- Exercise requirements
Write out the listing from the line with "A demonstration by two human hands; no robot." to the line with "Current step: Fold", both lines included, exactly and nothing beyond. Leave pictures out.

------------

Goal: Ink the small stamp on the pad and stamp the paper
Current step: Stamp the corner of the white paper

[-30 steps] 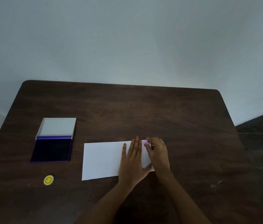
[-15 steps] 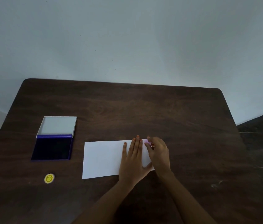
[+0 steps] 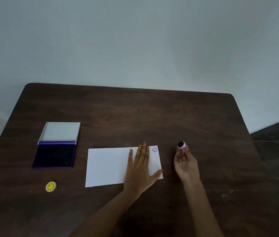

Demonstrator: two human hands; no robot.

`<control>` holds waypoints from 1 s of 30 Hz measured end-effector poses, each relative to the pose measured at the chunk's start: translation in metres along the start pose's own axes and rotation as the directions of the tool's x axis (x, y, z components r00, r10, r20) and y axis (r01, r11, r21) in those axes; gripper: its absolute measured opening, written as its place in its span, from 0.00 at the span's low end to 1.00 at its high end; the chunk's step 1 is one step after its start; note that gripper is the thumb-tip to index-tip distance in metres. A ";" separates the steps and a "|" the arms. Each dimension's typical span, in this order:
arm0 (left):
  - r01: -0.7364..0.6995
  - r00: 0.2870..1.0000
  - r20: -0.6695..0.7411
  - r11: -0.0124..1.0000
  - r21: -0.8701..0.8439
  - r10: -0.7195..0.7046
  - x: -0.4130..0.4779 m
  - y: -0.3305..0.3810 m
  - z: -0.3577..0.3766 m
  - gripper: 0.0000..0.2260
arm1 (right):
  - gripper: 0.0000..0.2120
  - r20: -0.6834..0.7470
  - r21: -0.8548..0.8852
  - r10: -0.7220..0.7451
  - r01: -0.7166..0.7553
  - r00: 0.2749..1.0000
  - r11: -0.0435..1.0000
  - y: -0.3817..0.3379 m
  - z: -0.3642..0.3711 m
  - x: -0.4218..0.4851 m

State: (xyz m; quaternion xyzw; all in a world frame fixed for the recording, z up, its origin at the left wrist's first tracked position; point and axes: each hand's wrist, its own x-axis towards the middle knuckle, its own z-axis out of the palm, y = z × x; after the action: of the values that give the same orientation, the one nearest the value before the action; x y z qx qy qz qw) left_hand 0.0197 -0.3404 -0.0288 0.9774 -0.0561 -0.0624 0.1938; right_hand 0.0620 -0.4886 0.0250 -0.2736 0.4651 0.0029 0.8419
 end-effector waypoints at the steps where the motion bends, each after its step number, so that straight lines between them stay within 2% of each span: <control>1: 0.000 1.000 0.000 1.000 -0.002 0.000 0.000 0.000 0.000 0.42 | 0.04 0.009 0.053 0.037 -0.037 0.999 0.998 -0.005 -0.001 0.000; 9: 0.011 1.000 -0.009 1.000 -0.010 -0.011 0.001 0.000 -0.001 0.41 | 0.04 0.056 0.193 0.120 -0.129 0.991 0.973 -0.017 -0.008 0.001; 30: 0.001 0.999 -0.036 1.000 -0.025 -0.002 0.001 0.000 0.002 0.41 | 0.05 0.071 0.165 0.124 -0.134 0.990 0.977 -0.019 -0.011 -0.006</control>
State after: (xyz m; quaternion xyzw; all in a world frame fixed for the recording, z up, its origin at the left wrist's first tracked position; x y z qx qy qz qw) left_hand 0.0203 -0.3414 -0.0307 0.9759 -0.0514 -0.0458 0.2072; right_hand 0.0550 -0.5086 0.0337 -0.1702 0.4549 0.0263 0.8737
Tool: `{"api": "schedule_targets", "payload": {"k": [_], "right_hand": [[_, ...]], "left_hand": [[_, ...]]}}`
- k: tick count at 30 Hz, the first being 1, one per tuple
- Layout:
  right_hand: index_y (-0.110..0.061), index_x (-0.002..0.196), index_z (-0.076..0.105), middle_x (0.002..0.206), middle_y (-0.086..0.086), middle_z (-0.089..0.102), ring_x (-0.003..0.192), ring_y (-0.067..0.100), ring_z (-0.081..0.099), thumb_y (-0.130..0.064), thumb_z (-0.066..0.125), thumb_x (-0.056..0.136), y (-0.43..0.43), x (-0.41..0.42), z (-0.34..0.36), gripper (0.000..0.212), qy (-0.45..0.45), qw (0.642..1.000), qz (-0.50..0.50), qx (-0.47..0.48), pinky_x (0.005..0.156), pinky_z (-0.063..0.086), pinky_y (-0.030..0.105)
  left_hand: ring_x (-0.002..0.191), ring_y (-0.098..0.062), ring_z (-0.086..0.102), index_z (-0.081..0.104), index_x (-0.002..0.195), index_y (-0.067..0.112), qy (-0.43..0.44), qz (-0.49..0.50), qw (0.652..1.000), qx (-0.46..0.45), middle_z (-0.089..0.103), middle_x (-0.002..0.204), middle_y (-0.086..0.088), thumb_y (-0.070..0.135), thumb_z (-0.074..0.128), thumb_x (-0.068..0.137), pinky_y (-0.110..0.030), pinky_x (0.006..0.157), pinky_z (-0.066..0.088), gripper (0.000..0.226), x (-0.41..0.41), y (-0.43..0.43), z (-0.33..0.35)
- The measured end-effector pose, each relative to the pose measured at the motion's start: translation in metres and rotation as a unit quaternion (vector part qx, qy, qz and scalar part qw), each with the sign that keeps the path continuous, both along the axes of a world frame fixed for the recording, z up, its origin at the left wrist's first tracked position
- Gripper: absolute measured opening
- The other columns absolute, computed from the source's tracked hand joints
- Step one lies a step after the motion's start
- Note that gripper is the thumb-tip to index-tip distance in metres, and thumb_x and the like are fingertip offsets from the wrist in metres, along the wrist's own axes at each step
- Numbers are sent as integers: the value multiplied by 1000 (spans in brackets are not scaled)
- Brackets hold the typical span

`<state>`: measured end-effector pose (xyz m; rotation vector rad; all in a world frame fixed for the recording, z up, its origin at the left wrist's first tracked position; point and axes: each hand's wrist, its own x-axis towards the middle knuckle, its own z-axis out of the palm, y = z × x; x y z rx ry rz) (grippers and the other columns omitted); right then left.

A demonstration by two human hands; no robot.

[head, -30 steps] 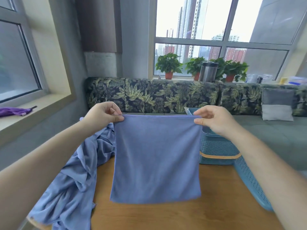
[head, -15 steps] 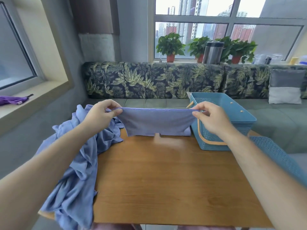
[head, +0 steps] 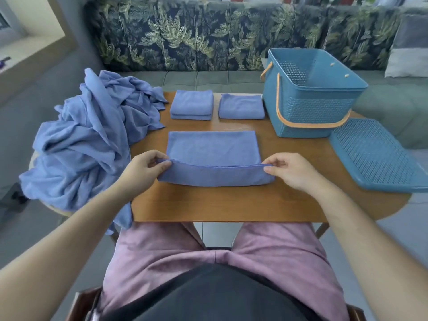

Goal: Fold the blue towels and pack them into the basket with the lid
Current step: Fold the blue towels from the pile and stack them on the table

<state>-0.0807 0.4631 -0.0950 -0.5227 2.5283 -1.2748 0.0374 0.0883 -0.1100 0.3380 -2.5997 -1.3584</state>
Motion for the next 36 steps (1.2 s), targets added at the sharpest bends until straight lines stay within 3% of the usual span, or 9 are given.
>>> {"api": "schedule_targets", "payload": {"k": [6,13,24,26,28,30,32,34,36], "right_hand": [[-19,96,74,91,-5,72,83,7,66,-15,72,91,-26,-46,8,6,53,994,-89,-19,77,49,20],[-21,93,71,92,-7,69,88,10,63,-19,70,91,-61,-116,-10,3,70,989,-128,38,69,42,18],[-28,90,67,101,-5,64,95,20,63,-31,65,93,-83,-154,-48,4,95,972,-158,147,77,49,33],[-26,105,66,110,-2,62,102,24,62,-33,62,95,-86,-150,-42,12,97,965,-161,181,80,48,35],[-24,129,58,129,3,57,116,31,55,-34,56,99,-94,-135,-35,31,154,936,-156,275,90,45,41],[-25,144,48,147,6,46,131,35,43,-34,49,101,-114,-108,-30,44,233,909,-144,315,102,37,46],[-28,155,34,164,6,26,149,34,24,-37,39,104,-140,-79,-34,52,235,919,-100,299,117,22,48],[-27,160,21,169,5,9,155,32,5,-43,29,106,-163,-58,-50,57,199,930,-62,301,125,6,49],[-25,161,19,170,6,7,156,33,1,-47,24,106,-171,-47,-67,60,184,929,-57,316,125,1,50]], "left_hand": [[82,-6,59,68,95,24,17,64,998,5,68,91,6,35,67,94,-25,72,46,11,-52,-7,13],[86,-9,60,66,99,19,-9,93,996,-15,67,94,5,33,65,95,-18,68,42,15,-123,-20,7],[82,-12,59,72,96,17,-24,125,988,-86,65,84,6,28,68,91,-17,71,44,13,-170,-35,-39],[91,-17,58,71,103,19,-16,116,983,-144,64,93,1,28,67,91,-29,83,49,15,-172,-34,-41],[109,-25,54,69,114,21,23,113,955,-274,61,113,-1,25,64,92,-41,95,45,23,-170,-27,-44],[126,-28,50,68,120,23,105,58,934,-336,58,132,0,23,59,91,-44,98,42,30,-169,-11,-45],[140,-25,43,64,131,23,131,-79,935,-321,52,147,0,24,52,94,-44,109,38,39,-174,9,-45],[151,-19,24,49,147,28,65,-197,931,-300,35,160,4,28,43,102,-41,120,20,45,-176,25,-48],[154,-14,9,33,154,36,-4,-243,917,-315,19,165,11,39,31,107,-41,124,8,48,-179,30,-53]]}}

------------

- Task solution
A demonstration by two human hands; no robot.

[head, -30 steps] 
[head, -15 steps] 
[head, +0 steps] 

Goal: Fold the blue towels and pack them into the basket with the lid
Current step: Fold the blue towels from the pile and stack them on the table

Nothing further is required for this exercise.